__INSTRUCTIONS FOR THE TASK__
Make an exact copy of all the data.
(EXTRACTED INFORMATION begins)
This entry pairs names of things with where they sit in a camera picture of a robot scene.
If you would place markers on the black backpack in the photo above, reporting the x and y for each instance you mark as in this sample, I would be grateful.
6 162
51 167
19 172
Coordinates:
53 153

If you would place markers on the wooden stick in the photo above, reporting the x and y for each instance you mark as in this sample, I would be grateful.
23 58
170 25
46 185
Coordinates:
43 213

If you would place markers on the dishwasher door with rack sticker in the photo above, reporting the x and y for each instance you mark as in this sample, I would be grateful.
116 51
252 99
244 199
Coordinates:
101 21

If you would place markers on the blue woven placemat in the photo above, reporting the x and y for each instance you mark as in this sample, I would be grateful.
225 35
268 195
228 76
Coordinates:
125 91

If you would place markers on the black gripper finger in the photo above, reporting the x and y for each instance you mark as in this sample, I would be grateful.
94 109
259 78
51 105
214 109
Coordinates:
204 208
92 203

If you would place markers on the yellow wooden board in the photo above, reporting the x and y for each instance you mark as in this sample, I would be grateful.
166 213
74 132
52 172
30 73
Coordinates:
(EXTRACTED INFORMATION ends)
__SOLUTION TO THIS EXERCISE__
This entry pairs names of things with where they sit in a camera picture of a robot scene.
If you would place markers on the black backpack in the photo above, reporting the x and y for each instance you mark as in this sample, I would be grateful.
6 162
51 167
19 172
Coordinates:
53 153

If you would place markers on the wooden stick in the photo above, reporting the x and y for each instance you mark as in this sample, I would be grateful.
23 58
170 25
46 185
Coordinates:
43 213

If you would place markers on the dishwasher door with rack sticker in the photo above, reporting the x and y for each instance you mark as in this sample, I would be grateful.
116 51
252 99
244 199
Coordinates:
101 21

If you would place markers on the blue woven placemat in the photo above, reporting the x and y for each instance you mark as in this sample, I would be grateful.
225 35
268 195
228 76
Coordinates:
125 91

If you would place markers on the black gripper finger in the photo above, reporting the x and y for each instance you mark as in this sample, I would be grateful.
94 109
259 78
51 105
214 109
Coordinates:
204 208
92 203

If you would place markers on the yellow wooden board in the photo above, reporting the x and y for each instance you mark as in this sample, I would be grateful.
166 213
74 132
52 172
30 73
Coordinates:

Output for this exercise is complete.